What is Semantics?
Semantics is the study of meaning which understands the relationship between phrases, symbols, signs, connotation, pragmatics, antonyms, synonyms, lexicology and what they denote. In broader terms, it is the study of languages and in narrower terms it is the study of symbols and syntax of languages. Semantics helps to reveal the underlying meaning or expressions behind the symbols used in the language.
Search Engines like Google, Yahoo and Bing make use of Semantics especially for ambiguous queries. Such queries have more than one meaning like the word “Rose” which can mean the name of a flower, the name of a company, the name of a movie, the name of an organization etc. In order to identify the “real intent” of the searchers, search engines use Semantics to a great extent.
What is Semantic Web?
We are slowly moving ahead as what is known as “Web 3.0” and semantic web is a major component of it. In order to deal with the uncertainty and vastness of data, a standard was required that will help each one of us to correctly store and retrieve data as and when required.
The search engines might capitalize on this form of semantic web in order to serve the interests of their users. It is for this reason that the World Wide Web Consortium (W3C) led a movement called the “Semantic Web” which encourages webmasters to use common data formats and semantic content in order to convert all of the vastly scattered data available in several formats into one common format known as “web of data”. The Resource Description Framework developed on the model of Meta data allows the webmasters to store the data in a common format which makes it easier for the search engines to identify the meaning of data stored in the web pages.
Types of Queries Which Google Handles
In general, Google handles 3 major types of user queries on a daily basis. These are explained below:
- Navigational Queries - When the user wants to navigate to a particular web page then he enters what is known as “Navigational search query”. “Brand queries” are commonly associated with this type of query. Some examples are “YouTube”, “Yahoo”, “Facebook”, “Honda”, “Toyota”, “LinkedIn”, “Twitter”, etc. Here, the intent of the user can be easily identified. Google quickly understands what the user is looking and displays the search results accordingly. Navigational queries are easier to handle because the user here asks Google to return a particular webpage making Google’s job easier. The retrieval engines only work to fetch that particular page and return that as a search result.

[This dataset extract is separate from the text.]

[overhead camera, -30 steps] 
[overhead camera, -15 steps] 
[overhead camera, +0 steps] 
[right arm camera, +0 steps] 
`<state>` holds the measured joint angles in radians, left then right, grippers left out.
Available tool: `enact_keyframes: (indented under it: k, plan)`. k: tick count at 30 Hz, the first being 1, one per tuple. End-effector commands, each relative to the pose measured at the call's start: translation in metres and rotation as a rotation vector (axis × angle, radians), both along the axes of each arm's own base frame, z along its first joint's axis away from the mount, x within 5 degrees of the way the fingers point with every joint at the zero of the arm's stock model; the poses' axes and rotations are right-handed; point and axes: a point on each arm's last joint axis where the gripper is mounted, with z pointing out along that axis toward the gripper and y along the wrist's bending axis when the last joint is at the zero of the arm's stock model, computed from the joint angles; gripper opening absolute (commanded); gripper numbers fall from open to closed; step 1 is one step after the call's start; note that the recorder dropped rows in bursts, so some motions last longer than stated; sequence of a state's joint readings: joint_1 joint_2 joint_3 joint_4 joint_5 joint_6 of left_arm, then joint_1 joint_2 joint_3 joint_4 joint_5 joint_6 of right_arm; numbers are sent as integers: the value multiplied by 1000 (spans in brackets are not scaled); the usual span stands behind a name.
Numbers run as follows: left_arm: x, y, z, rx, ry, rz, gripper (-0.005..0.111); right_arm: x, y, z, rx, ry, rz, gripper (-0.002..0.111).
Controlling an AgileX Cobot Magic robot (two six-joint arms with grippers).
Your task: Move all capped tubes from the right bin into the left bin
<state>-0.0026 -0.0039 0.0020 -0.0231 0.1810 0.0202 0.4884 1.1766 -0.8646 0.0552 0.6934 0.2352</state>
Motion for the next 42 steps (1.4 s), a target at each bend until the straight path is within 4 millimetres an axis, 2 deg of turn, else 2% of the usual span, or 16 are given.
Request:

- Informational Queries - When the user wants some information about any subject, they enter what is known as “Informational search query”. “General queries” or “long tail queries” are commonly associated with this type of query. Some examples are “bikes”, “cars”, “unicorn”, “factorial”, “marketing”, etc. Informational queries are tougher to handle as compared to the navigational queries. Here the user only specifies a broader subject which can have millions of relevant web pages associated to it. Google relevancy algorithm backed with semantic functions comes into play here.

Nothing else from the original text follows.